* _Exercise description_: Exactly transcribe the line that holds "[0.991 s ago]" and every remaining line of the records, up to and including the final one, with nothing else.

[Items from a data source]
BEGIN

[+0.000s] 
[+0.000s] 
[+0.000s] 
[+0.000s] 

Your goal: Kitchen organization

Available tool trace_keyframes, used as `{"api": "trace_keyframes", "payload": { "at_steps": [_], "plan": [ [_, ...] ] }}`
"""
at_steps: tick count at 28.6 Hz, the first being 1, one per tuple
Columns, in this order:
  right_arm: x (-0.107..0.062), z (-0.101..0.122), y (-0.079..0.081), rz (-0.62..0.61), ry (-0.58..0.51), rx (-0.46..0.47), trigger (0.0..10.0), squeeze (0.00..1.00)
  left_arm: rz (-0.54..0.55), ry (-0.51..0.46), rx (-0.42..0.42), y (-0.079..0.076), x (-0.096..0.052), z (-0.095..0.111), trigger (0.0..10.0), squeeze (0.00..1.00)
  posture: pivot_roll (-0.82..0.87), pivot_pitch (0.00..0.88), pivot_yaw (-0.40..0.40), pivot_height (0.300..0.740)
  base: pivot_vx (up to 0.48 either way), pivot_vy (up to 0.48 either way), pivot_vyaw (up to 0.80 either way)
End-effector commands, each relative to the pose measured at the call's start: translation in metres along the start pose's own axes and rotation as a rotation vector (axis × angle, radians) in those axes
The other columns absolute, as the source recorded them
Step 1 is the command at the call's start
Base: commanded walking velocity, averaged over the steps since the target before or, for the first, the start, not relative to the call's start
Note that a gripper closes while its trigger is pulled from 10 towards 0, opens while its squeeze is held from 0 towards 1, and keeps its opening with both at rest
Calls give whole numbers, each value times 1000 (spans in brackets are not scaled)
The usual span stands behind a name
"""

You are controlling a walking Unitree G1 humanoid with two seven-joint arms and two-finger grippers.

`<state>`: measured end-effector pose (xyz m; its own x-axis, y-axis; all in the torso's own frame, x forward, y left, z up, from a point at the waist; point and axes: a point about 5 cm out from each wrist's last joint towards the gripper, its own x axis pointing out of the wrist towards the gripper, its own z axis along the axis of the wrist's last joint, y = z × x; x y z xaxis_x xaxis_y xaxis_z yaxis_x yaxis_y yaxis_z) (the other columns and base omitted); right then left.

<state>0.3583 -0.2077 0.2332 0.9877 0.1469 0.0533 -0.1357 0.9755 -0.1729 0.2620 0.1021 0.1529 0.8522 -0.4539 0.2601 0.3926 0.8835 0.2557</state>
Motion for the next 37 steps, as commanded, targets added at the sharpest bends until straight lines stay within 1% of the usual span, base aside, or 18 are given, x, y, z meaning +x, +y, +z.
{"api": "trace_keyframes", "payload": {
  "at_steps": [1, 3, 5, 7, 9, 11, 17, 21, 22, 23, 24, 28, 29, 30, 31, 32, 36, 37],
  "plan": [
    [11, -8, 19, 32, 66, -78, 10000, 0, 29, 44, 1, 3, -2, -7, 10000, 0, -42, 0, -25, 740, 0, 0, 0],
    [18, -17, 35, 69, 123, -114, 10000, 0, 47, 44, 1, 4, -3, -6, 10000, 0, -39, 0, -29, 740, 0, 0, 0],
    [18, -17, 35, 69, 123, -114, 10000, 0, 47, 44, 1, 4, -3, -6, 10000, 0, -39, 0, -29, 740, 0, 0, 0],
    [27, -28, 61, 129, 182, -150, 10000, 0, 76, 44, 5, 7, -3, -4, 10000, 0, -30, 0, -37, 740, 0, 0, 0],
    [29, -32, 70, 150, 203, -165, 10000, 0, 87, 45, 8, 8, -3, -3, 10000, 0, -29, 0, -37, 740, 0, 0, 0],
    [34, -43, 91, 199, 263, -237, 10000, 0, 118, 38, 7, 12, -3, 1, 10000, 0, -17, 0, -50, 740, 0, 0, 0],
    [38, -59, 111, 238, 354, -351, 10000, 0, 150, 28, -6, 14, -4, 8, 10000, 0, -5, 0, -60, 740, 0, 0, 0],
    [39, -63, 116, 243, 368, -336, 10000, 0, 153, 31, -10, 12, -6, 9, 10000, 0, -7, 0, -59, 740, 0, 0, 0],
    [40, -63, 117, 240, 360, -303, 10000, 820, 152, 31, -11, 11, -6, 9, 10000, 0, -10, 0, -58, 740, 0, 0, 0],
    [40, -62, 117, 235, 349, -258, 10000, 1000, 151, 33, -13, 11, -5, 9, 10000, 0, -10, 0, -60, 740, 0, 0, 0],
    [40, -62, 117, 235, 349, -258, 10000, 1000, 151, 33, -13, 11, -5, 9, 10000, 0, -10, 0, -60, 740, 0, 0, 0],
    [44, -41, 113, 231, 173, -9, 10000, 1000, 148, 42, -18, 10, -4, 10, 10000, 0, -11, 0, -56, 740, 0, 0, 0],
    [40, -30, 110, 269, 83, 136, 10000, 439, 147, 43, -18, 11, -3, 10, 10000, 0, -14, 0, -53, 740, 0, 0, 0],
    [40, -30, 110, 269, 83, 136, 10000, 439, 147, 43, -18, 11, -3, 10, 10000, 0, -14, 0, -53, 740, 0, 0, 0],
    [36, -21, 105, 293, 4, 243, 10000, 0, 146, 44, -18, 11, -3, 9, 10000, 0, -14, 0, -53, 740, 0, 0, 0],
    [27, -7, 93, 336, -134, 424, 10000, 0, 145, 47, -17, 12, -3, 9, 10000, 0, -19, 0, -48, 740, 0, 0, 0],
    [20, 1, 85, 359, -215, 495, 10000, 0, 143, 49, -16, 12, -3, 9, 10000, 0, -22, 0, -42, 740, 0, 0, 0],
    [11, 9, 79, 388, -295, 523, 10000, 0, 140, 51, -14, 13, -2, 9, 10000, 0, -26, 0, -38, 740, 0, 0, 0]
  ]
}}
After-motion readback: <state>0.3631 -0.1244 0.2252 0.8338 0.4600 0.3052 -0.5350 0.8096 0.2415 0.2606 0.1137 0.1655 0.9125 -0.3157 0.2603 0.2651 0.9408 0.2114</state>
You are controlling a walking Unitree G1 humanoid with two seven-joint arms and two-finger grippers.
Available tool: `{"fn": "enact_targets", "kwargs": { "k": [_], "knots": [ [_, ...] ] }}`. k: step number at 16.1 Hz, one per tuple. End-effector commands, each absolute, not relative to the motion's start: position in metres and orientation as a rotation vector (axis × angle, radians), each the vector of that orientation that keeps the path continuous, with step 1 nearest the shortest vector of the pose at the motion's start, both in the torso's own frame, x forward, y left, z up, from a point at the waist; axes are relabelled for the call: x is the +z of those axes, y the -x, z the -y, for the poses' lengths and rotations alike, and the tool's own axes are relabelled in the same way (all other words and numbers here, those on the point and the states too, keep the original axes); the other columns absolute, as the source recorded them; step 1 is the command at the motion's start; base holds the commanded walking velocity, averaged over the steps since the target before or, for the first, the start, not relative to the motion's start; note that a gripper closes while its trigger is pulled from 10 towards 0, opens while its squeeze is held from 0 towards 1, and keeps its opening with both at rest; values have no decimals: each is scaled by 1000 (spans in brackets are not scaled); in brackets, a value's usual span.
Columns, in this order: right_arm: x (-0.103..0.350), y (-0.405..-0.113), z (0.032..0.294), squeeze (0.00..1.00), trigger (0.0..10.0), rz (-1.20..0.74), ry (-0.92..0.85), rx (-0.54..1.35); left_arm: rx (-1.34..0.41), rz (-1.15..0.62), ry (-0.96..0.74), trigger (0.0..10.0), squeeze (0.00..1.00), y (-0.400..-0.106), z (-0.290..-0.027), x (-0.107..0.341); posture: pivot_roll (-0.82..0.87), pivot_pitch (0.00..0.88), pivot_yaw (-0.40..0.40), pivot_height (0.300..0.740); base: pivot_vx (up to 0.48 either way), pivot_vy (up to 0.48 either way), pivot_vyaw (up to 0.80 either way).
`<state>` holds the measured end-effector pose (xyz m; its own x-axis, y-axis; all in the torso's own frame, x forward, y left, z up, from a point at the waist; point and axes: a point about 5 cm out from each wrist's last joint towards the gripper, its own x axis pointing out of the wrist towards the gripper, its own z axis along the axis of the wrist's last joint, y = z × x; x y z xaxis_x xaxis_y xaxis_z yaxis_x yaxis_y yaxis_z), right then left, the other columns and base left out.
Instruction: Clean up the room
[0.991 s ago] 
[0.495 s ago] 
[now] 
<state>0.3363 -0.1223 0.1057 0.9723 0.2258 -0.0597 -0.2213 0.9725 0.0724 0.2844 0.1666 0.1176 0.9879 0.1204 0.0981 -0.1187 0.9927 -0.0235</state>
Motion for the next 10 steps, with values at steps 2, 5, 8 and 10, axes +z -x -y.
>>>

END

* _Response box_:
[0.991 s ago] 
[0.495 s ago] 
[now] 
<state>0.3363 -0.1223 0.1057 0.9723 0.2258 -0.0597 -0.2213 0.9725 0.0724 0.2844 0.1666 0.1176 0.9879 0.1204 0.0981 -0.1187 0.9927 -0.0235</state>
Motion for the next 10 steps, with values at steps 2, 5, 8 and 10, axes +z -x -y.
>>>

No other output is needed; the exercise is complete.